Mabou
Summer Artifacts
~reviewed by Goat

It can’t be a good thing when a CD ends and it takes 10 minutes or so to register that the music has actually stopped.  It’s hard to write this.  Because I really wanted to like this CD very much.  I love the artwork.  I love the idea.  I love the name.  I love everything about it except the music. 

The question I then sought to answer for myself was “Why?”  Why don’t I like the music?  Where did the CD go wrong for me?  What’s my big gripe?

In the most unscientific and moronic terms possible, I can only explain that, “It doesn’t go anywhere.”

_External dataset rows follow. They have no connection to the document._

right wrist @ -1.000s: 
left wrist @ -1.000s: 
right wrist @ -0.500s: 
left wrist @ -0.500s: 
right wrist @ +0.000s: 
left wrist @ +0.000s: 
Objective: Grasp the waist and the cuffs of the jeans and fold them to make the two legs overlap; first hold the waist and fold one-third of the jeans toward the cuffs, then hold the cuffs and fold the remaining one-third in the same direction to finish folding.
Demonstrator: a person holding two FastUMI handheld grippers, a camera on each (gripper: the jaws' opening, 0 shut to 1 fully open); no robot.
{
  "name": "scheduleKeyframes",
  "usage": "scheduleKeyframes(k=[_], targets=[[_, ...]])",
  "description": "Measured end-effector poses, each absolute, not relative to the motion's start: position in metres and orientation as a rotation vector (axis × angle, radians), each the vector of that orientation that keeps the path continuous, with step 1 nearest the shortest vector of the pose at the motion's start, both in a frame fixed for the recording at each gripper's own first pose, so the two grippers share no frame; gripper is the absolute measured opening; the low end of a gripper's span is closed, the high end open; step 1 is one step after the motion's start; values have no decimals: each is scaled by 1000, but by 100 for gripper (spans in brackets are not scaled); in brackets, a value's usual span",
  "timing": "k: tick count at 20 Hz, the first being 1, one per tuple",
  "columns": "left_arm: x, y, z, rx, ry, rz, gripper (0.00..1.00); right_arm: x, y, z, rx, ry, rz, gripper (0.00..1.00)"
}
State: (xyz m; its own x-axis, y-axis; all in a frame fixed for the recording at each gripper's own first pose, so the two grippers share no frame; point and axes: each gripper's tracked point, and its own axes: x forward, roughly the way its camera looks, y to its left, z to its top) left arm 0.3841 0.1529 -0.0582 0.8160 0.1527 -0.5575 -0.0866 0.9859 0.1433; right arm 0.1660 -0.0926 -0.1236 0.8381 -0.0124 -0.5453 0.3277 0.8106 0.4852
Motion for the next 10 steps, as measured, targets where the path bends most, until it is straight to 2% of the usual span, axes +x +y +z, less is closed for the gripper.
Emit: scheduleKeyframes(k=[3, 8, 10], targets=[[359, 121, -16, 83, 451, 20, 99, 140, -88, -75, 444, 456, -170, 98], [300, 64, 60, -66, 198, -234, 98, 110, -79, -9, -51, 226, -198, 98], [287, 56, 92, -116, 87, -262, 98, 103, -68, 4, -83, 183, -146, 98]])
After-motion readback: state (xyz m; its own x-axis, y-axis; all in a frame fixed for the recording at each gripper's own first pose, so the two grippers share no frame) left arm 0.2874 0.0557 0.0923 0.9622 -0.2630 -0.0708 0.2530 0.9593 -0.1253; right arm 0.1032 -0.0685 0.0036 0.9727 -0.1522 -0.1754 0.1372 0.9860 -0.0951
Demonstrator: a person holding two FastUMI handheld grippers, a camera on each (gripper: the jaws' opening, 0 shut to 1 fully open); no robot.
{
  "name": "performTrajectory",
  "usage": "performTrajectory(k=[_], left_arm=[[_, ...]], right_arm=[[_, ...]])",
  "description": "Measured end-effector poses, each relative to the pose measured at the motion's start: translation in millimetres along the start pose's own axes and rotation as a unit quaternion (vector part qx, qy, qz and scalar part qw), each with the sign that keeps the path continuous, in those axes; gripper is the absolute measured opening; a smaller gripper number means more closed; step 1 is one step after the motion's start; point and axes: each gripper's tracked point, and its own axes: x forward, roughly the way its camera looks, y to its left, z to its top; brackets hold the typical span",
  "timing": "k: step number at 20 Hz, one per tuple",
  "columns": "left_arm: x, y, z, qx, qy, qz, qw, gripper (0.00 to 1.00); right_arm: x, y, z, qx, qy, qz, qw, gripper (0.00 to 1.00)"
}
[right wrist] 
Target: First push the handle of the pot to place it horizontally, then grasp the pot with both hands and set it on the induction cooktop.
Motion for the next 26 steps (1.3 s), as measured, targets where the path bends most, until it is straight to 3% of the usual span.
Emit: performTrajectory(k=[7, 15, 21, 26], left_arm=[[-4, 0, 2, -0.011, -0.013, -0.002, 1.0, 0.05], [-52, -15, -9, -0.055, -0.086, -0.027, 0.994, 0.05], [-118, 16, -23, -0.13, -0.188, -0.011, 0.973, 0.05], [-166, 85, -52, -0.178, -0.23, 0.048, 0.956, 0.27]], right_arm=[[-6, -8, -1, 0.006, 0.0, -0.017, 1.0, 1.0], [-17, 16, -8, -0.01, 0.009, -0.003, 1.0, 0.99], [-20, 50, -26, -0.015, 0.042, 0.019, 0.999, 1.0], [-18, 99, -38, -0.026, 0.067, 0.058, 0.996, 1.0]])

Sometimes I wish that I had been able or willing to sit through the music theory class.  I just couldn’t.  I felt angry in that class.  Like how I felt in the art classes where we dissected every great painting I’d ever loved; the art class that made me see every painting now by it’s technical merits.  If however, I had sat through that music theory class, I might be able to explain in not-so-moronic terms what, “It doesn’t GO anywhere” really means.

It’s all I can say though.  There’s nothing about this music that engages my brain enough to pay attention to it.  It doesn’t gently take my hand and lead me along as perhaps I feel it should.  It doesn’t whisper things between the lulls.  It doesn’t leave me feeling like I’ve had a *relation-ship* with it, and even the bleakest KK Null tracks have done that for me.  This just doesn’t.  I listened to the disc several times, and the same thing happens each time.  The music ends and it takes a while before my brain registers, “Oh.  The music stopped.”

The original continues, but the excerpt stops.